▸ Try it:
The whole listing below should be output again, word for word.

--- Given material Enclosed Below ---

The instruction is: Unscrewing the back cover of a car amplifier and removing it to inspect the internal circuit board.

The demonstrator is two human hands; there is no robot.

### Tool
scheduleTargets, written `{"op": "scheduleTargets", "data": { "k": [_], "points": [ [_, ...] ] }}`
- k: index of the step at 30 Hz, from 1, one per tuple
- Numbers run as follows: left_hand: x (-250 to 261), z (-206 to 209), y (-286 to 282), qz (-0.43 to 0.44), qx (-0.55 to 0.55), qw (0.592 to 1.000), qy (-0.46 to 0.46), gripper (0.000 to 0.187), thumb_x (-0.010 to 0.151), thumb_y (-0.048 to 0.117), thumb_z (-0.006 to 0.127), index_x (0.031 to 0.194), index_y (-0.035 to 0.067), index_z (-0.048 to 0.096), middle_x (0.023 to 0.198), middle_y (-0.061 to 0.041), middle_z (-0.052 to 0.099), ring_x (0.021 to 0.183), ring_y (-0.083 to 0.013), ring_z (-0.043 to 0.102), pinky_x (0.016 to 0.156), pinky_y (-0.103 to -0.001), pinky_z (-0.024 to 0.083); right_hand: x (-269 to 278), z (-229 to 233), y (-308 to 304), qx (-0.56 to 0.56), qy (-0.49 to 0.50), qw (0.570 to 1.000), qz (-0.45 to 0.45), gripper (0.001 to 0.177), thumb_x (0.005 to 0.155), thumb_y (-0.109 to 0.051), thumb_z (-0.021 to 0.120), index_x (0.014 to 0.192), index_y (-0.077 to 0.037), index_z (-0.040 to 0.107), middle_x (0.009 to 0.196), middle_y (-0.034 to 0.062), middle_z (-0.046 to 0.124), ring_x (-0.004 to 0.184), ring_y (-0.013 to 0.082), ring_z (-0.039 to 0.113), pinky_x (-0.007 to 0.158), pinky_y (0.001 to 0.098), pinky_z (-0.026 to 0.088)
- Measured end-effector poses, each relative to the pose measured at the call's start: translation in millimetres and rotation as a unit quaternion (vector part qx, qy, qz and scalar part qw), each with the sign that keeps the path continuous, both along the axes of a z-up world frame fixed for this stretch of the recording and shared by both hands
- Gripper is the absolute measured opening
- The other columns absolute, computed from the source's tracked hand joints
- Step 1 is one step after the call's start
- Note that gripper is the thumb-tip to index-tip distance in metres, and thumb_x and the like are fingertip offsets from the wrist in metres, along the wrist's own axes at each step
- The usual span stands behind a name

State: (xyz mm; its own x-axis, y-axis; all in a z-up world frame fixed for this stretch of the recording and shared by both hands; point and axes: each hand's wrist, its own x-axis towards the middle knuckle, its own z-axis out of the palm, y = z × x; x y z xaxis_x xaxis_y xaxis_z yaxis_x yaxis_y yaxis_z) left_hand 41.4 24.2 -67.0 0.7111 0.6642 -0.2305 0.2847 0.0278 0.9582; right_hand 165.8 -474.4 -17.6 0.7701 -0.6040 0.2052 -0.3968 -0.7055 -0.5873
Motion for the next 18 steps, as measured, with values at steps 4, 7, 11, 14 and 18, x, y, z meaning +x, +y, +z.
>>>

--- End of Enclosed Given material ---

▸ Solution to this problem:
The instruction is: Unscrewing the back cover of a car amplifier and removing it to inspect the internal circuit board.

The demonstrator is two human hands; there is no robot.

### Tool
scheduleTargets, written `{"op": "scheduleTargets", "data": { "k": [_], "points": [ [_, ...] ] }}`
- k: index of the step at 30 Hz, from 1, one per tuple
- Numbers run as follows: left_hand: x (-250 to 261), z (-206 to 209), y (-286 to 282), qz (-0.43 to 0.44), qx (-0.55 to 0.55), qw (0.592 to 1.000), qy (-0.46 to 0.46), gripper (0.000 to 0.187), thumb_x (-0.010 to 0.151), thumb_y (-0.048 to 0.117), thumb_z (-0.006 to 0.127), index_x (0.031 to 0.194), index_y (-0.035 to 0.067), index_z (-0.048 to 0.096), middle_x (0.023 to 0.198), middle_y (-0.061 to 0.041), middle_z (-0.052 to 0.099), ring_x (0.021 to 0.183), ring_y (-0.083 to 0.013), ring_z (-0.043 to 0.102), pinky_x (0.016 to 0.156), pinky_y (-0.103 to -0.001), pinky_z (-0.024 to 0.083); right_hand: x (-269 to 278), z (-229 to 233), y (-308 to 304), qx (-0.56 to 0.56), qy (-0.49 to 0.50), qw (0.570 to 1.000), qz (-0.45 to 0.45), gripper (0.001 to 0.177), thumb_x (0.005 to 0.155), thumb_y (-0.109 to 0.051), thumb_z (-0.021 to 0.120), index_x (0.014 to 0.192), index_y (-0.077 to 0.037), index_z (-0.040 to 0.107), middle_x (0.009 to 0.196), middle_y (-0.034 to 0.062), middle_z (-0.046 to 0.124), ring_x (-0.004 to 0.184), ring_y (-0.013 to 0.082), ring_z (-0.039 to 0.113), pinky_x (-0.007 to 0.158), pinky_y (0.001 to 0.098), pinky_z (-0.026 to 0.088)
- Measured end-effector poses, each relative to the pose measured at the call's start: translation in millimetres and rotation as a unit quaternion (vector part qx, qy, qz and scalar part qw), each with the sign that keeps the path continuous, both along the axes of a z-up world frame fixed for this stretch of the recording and shared by both hands
- Gripper is the absolute measured opening
- The other columns absolute, computed from the source's tracked hand joints
- Step 1 is one step after the call's start
- Note that gripper is the thumb-tip to index-tip distance in metres, and thumb_x and the like are fingertip offsets from the wrist in metres, along the wrist's own axes at each step
- The usual span stands behind a name

State: (xyz mm; its own x-axis, y-axis; all in a z-up world frame fixed for this stretch of the recording and shared by both hands; point and axes: each hand's wrist, its own x-axis towards the middle knuckle, its own z-axis out of the palm, y = z × x; x y z xaxis_x xaxis_y xaxis_z yaxis_x yaxis_y yaxis_z) left_hand 41.4 24.2 -67.0 0.7111 0.6642 -0.2305 0.2847 0.0278 0.9582; right_hand 165.8 -474.4 -17.6 0.7701 -0.6040 0.2052 -0.3968 -0.7055 -0.5873
Motion for the next 18 steps, as measured, with values at steps 4, 7, 11, 14 and 18, x, y, z meaning +x, +y, +z.
>>>

The exercise calls for nothing more.